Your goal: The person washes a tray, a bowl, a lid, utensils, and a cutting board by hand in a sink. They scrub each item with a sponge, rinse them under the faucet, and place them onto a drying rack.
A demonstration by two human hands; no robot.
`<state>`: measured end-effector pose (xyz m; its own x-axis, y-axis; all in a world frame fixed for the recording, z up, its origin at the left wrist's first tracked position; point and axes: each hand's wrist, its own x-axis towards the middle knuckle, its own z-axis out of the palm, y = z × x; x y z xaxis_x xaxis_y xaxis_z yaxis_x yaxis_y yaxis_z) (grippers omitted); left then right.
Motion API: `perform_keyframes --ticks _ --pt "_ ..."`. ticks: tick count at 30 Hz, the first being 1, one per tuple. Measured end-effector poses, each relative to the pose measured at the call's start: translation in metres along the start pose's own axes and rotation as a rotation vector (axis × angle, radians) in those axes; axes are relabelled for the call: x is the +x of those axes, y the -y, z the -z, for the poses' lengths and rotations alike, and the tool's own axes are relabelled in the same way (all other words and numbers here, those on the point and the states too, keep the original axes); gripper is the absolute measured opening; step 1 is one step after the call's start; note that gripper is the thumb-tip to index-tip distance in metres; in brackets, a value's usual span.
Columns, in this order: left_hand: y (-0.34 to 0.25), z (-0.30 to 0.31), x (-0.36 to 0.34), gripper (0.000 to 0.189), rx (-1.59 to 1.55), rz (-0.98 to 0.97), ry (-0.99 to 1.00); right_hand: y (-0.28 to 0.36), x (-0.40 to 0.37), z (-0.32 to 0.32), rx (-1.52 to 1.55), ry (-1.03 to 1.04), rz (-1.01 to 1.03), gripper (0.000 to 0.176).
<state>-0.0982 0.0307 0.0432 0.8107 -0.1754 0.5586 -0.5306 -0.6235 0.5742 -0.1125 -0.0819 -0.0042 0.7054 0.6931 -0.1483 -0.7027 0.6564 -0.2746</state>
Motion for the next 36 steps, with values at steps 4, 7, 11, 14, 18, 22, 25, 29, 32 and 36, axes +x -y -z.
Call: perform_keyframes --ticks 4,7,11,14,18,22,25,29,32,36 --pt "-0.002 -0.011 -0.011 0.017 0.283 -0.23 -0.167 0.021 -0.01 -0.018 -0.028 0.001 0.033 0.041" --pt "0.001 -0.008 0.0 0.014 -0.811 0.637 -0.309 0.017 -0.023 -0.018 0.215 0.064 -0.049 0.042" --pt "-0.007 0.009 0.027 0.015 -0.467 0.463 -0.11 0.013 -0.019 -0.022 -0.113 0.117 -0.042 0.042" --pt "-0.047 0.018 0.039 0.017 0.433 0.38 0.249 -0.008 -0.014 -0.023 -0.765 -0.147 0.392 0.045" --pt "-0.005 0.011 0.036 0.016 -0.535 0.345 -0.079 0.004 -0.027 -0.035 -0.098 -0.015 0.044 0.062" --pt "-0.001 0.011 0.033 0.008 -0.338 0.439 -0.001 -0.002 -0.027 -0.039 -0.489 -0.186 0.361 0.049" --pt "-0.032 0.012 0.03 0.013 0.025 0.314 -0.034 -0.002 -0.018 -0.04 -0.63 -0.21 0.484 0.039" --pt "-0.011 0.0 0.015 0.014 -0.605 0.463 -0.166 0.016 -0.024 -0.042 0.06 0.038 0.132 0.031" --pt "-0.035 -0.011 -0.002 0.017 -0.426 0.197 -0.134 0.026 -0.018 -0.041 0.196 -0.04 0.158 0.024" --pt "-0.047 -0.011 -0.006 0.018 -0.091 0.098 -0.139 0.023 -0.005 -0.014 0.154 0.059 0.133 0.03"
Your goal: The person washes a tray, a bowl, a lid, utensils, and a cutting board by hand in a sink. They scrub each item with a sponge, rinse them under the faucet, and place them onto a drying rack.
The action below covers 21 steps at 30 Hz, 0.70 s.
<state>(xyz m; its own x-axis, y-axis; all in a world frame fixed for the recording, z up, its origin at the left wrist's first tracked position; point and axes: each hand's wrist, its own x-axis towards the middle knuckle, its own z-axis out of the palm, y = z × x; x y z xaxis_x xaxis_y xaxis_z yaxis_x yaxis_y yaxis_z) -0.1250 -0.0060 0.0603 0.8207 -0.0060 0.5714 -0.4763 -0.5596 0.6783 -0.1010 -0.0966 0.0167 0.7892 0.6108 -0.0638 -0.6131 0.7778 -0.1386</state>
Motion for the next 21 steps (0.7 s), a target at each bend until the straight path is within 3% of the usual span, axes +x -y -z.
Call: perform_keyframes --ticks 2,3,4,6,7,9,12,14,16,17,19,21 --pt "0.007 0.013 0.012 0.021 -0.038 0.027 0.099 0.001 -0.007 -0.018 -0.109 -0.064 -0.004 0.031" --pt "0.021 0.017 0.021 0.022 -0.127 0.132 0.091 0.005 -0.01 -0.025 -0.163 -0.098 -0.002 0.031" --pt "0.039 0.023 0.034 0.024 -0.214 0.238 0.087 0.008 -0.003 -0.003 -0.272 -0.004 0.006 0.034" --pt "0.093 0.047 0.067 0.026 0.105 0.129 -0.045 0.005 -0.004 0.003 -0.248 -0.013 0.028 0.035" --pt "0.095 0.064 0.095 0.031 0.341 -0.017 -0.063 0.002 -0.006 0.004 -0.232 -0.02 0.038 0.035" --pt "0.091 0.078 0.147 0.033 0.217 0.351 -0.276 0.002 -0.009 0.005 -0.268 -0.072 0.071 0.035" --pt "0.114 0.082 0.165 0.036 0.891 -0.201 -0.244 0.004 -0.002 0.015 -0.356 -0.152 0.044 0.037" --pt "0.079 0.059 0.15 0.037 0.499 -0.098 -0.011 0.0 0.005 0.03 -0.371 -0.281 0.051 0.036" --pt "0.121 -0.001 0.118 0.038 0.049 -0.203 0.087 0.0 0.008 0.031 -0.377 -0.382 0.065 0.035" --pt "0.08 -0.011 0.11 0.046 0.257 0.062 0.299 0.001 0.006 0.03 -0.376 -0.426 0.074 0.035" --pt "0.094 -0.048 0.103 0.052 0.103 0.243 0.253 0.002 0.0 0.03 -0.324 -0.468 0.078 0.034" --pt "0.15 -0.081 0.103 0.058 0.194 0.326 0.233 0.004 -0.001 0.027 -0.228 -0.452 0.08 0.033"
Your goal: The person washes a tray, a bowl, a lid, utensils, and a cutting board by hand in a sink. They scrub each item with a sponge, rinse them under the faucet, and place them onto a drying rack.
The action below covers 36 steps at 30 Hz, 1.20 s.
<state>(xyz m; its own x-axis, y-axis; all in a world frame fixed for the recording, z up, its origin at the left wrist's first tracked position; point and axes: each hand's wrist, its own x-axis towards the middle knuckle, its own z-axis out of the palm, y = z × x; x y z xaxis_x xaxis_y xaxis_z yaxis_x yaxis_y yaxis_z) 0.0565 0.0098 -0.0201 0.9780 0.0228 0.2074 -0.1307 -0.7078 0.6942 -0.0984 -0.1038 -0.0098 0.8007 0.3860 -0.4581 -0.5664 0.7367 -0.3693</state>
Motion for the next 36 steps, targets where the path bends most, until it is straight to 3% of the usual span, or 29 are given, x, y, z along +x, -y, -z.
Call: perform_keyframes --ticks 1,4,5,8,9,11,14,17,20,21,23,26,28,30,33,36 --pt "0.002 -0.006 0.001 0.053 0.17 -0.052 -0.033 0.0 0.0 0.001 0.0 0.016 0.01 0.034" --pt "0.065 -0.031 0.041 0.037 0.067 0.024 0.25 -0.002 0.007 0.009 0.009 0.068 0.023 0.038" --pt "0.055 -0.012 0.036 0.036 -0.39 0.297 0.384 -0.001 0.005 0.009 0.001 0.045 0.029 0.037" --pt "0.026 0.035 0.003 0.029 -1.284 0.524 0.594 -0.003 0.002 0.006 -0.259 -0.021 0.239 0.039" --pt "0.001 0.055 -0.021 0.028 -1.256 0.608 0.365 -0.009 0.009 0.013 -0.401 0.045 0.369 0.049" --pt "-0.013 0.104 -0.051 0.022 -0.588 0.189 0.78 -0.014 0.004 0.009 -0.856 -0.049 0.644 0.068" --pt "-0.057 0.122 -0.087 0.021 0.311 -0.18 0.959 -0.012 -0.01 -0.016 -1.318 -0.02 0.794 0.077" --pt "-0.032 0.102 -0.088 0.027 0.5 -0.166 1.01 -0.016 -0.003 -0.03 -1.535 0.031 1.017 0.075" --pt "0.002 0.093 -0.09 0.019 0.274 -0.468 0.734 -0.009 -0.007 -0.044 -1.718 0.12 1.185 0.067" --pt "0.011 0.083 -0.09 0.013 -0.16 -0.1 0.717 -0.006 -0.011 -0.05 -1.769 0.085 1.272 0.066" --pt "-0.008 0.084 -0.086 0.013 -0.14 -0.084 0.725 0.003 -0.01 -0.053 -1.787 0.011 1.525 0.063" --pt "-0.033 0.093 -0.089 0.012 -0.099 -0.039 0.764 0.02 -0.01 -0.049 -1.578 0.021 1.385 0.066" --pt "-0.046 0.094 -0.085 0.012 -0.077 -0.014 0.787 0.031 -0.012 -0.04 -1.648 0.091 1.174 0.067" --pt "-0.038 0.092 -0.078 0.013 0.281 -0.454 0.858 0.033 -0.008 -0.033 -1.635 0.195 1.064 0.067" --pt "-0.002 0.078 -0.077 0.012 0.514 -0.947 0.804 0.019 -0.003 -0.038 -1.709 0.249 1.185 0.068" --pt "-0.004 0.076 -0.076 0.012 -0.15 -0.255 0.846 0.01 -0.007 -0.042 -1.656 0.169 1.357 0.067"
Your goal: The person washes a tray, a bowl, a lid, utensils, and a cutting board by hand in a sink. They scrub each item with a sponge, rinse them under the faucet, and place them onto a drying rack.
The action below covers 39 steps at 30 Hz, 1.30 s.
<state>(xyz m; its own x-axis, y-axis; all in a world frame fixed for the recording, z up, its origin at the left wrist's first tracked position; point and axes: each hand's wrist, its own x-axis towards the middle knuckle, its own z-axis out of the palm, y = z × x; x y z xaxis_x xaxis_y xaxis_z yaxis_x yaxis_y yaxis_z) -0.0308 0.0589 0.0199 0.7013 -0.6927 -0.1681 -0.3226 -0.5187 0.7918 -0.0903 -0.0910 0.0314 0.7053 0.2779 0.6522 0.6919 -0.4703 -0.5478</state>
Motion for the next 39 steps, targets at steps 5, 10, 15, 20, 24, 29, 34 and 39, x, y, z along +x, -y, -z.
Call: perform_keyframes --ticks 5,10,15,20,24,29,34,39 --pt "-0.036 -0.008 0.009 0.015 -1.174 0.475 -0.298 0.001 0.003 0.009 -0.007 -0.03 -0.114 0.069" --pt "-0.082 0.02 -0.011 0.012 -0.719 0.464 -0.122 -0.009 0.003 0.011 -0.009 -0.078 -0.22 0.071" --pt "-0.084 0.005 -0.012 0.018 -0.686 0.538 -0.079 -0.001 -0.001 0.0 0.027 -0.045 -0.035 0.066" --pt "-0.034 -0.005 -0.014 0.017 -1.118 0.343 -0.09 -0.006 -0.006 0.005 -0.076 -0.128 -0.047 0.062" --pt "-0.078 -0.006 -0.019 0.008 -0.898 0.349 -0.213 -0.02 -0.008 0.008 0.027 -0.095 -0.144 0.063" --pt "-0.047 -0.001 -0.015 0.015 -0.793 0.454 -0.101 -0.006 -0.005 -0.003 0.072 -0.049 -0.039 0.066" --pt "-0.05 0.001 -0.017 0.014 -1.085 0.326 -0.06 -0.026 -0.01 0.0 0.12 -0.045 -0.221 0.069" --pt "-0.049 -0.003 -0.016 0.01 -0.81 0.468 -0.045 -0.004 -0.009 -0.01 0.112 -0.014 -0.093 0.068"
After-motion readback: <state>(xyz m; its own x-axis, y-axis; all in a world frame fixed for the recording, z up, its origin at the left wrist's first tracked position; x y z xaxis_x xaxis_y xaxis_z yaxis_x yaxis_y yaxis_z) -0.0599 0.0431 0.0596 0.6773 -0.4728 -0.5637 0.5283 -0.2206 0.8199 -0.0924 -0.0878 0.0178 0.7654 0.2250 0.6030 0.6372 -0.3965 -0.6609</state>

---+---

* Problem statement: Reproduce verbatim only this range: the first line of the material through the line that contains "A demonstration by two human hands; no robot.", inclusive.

* Task response:
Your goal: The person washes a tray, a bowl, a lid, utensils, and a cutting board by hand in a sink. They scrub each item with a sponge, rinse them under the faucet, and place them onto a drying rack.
A demonstration by two human hands; no robot.

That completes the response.